In order to better understand how medicines work and what side effects they may cause, researchers perform clinical trials in which patients with a disease often receive a medicine and researchers observe the results.

Jakafi was studied in a clinical trial in patients with acute graft-versus-host disease (GVHD) who had taken steroids and they did not work well enough.


Who was included in the clinical trial of Jakafi for acute GVHD?

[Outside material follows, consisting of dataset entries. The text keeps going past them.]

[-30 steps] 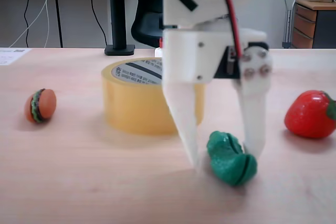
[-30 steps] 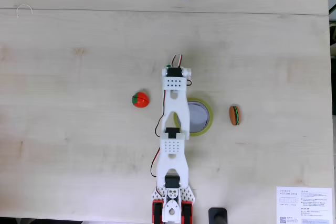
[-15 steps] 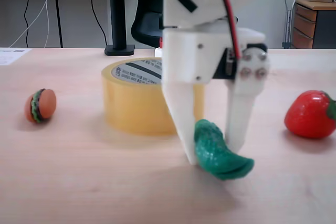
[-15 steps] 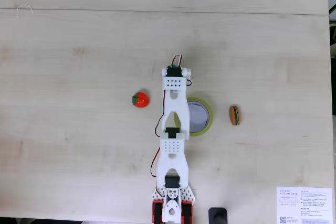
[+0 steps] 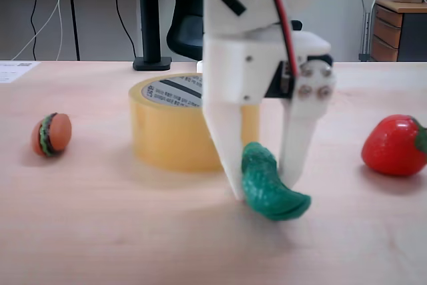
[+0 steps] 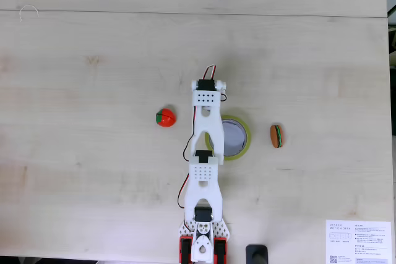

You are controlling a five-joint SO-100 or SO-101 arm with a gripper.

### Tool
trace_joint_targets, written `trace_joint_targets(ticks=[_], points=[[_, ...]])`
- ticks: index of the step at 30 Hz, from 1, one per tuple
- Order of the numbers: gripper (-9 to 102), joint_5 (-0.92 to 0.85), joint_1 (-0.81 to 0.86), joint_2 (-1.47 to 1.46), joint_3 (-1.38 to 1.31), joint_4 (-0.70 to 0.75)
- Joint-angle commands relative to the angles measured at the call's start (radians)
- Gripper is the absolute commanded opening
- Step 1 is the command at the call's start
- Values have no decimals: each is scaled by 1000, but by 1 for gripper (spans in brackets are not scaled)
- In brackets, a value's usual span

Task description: Grasp a cucumber and put it in the hole.

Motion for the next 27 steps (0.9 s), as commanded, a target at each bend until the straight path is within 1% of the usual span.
trace_joint_targets(ticks=[1,15,27], points=[[0,-9,3,123,-21,29],[0,-9,6,291,-8,127],[0,-9,11,572,276,127]])
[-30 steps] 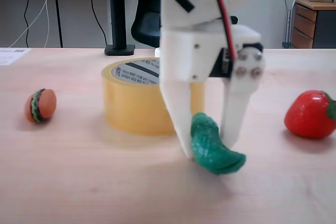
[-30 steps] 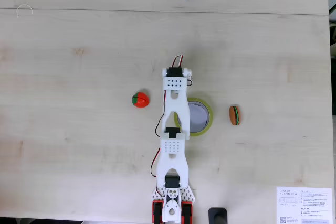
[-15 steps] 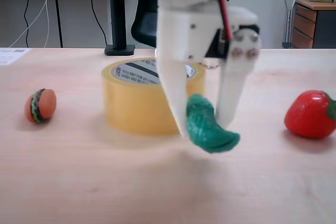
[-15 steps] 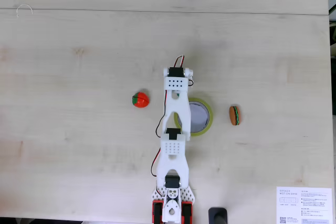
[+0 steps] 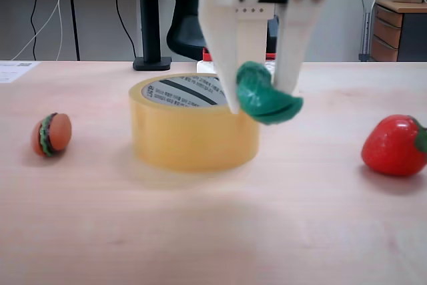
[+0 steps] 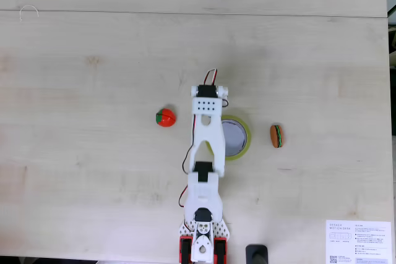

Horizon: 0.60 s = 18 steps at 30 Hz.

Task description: Grasp a cucumber and put it in the hole.

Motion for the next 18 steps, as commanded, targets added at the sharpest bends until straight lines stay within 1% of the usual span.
trace_joint_targets(ticks=[1,18], points=[[0,-9,12,219,34,31],[0,-9,199,548,333,31]])
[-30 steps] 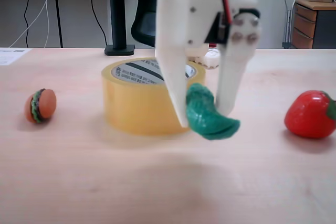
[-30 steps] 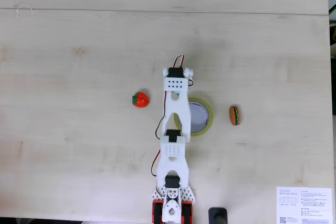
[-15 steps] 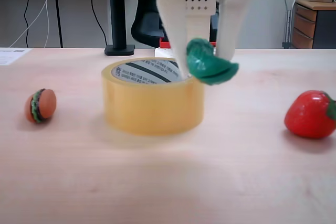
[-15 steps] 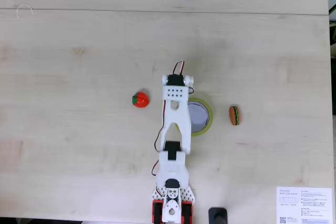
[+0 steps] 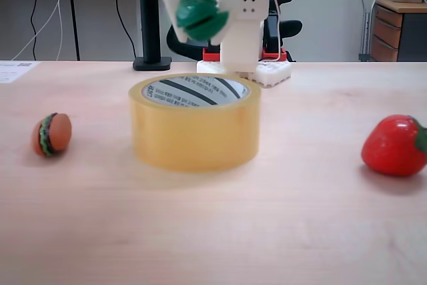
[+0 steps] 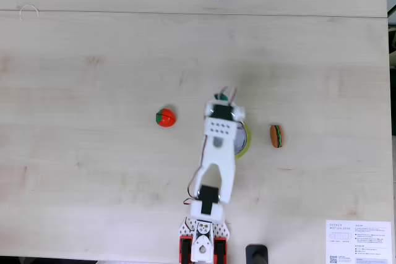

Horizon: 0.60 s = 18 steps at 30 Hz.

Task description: Grasp a cucumber and put it in the hole.

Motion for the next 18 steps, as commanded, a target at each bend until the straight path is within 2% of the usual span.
trace_joint_targets(ticks=[1,18], points=[[0,-9,28,161,41,31],[0,-9,32,291,262,18]])
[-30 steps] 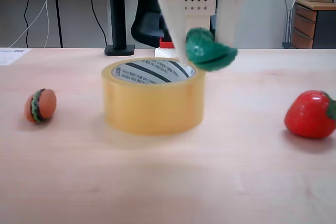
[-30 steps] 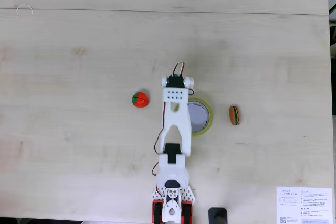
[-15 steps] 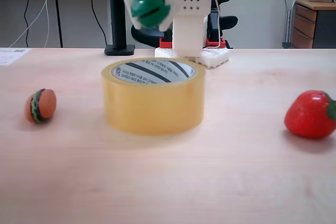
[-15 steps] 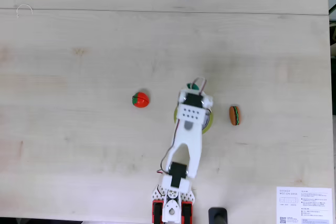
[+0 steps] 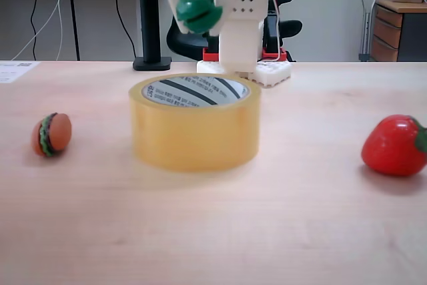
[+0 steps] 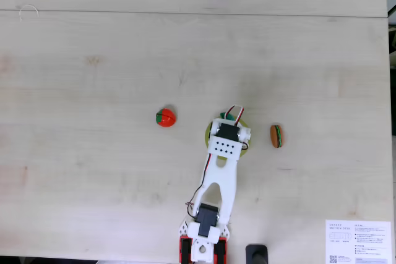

71 patients with acute graft-versus-host disease (GVHD) who were not responding well to steroids with or without other medicines that suppress the immune system were enrolled in the clinical trial for Jakafi.

All patients were treated with Jakafi.

49 patients who had not responded to steroid treatment alone (steroid-refractory acute GVHD) were evaluated to see how well treatment worked.


What else should I know about these 49 patients?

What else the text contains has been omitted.